After I woke up, I sat down and pounded out the first chapter of a thrilling new YA paranormal romance. Just kidding. What I really came away with was the feeling that this guy was an absolute douche-bag. All his brooding and inability to express his tormented emotions resulted in him being really annoying. I was driving to the boarding school to get away from him, actually, but he insisted on following me, obsessed with his love for me. I guess it was love. It wasn’t obvious, beneath all the brooding.
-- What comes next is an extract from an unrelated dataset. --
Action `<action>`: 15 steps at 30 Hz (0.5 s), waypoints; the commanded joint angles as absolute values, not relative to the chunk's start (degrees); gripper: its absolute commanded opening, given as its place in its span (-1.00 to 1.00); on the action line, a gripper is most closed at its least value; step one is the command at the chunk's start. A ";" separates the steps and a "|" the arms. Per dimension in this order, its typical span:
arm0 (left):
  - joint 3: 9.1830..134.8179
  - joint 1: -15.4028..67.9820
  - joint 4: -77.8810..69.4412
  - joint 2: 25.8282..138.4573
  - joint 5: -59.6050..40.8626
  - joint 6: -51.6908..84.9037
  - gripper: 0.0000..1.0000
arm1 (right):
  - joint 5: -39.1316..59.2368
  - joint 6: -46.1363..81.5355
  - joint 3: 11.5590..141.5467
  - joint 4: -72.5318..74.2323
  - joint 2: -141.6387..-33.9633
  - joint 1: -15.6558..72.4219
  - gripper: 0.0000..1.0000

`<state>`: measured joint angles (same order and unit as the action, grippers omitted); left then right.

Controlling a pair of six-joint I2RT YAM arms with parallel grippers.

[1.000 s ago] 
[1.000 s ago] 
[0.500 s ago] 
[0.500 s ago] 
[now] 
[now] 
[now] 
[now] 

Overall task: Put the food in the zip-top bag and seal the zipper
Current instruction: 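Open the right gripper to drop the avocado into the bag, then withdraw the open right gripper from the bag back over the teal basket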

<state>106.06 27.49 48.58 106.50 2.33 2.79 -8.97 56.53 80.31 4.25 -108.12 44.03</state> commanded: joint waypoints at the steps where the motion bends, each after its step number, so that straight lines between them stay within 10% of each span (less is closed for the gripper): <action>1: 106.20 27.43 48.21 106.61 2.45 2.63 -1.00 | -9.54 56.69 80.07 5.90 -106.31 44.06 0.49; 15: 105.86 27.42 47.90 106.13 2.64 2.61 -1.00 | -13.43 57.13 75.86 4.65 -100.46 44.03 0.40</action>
Funnily enough, there was a little follow-up scene about the boarding school. The teacher was reading something in French and butchered the pronunciation. I raised my hand to offer a better reading, but Mr. Brooding cut me off, proved his mastery of French, and flashed me a smoldering smile. That was it. Any chance for a fictional romance was off. In dreams, as in real life, I’m revolted by chauvinism.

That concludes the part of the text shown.